**DATA EXTRACT**
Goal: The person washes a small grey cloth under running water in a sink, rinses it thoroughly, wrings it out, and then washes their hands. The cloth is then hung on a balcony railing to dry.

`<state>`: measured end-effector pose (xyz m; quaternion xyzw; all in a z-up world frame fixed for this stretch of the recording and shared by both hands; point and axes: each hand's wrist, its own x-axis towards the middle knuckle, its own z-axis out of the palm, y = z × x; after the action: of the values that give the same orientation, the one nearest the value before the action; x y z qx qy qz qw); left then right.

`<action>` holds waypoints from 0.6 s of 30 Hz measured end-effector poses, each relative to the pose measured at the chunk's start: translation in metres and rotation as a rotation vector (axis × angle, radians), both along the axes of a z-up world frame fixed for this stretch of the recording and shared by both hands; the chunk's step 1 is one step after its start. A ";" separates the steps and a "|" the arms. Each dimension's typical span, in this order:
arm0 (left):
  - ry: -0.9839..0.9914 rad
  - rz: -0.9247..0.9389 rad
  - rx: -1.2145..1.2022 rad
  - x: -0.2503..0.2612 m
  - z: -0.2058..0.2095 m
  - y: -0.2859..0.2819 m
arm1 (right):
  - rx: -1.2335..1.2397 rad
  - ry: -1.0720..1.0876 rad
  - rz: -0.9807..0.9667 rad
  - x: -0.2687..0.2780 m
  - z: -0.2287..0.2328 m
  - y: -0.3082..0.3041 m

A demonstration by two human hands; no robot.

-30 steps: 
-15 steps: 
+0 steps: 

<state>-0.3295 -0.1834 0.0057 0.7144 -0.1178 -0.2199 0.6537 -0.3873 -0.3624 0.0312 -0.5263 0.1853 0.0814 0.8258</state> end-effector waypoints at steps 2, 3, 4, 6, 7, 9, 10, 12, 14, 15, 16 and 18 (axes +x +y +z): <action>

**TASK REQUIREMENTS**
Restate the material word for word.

**FINISHED TASK**
Goal: The person washes a small grey cloth under running water in a sink, rinses it thoroughly, wrings it out, and then washes their hands. The cloth is then hung on a balcony railing to dry.

`<state>`: measured end-effector pose (xyz m; quaternion xyzw; all in a z-up world frame fixed for this stretch of the recording and shared by both hands; point and axes: each hand's wrist, its own x-axis towards the middle knuckle, its own z-axis out of the palm, y = z × x; after the action: of the values that give the same orientation, the one nearest the value before the action; x y z qx qy qz qw); left then right.

`<action>` holds waypoints from 0.6 s of 30 Hz measured end-effector poses, each relative to the pose measured at the chunk's start: translation in metres and rotation as a rotation vector (axis × angle, radians), both along the axes of a z-up world frame fixed for this stretch of the recording and shared by both hands; the chunk's step 1 is one step after its start. A ";" separates the steps and a "|" the arms. Each dimension's typical span, in this order:
arm0 (left):
  - ry: -0.9839..0.9914 rad
  - rz: -0.9247..0.9389 rad
  - rx: -1.2145..1.2022 rad
  - x: -0.2503..0.2612 m
  - z: -0.2058..0.2095 m
  - y: -0.2859..0.2819 m
arm1 (right):
  - rx: -1.2335..1.2397 rad
  - ry: -1.0720..1.0876 rad
  - rz: -0.9807..0.9667 rad
  - x: -0.2687..0.2780 m
  - z: -0.2287..0.2328 m
  - y: -0.3082..0.3041 m

A demonstration by two human hands; no robot.

-30 steps: 
-15 steps: 
+0 steps: 

<state>-0.3295 -0.1834 0.0057 0.7144 -0.1178 -0.2199 0.6537 -0.3873 -0.3624 0.0312 -0.5263 0.1853 0.0814 0.8258</state> end-effector waypoints at steps 2, 3, 4, 6, 7, 9, 10, 12, 14, 15, 16 and 18 (axes +x +y +z): <action>

This exercise is done.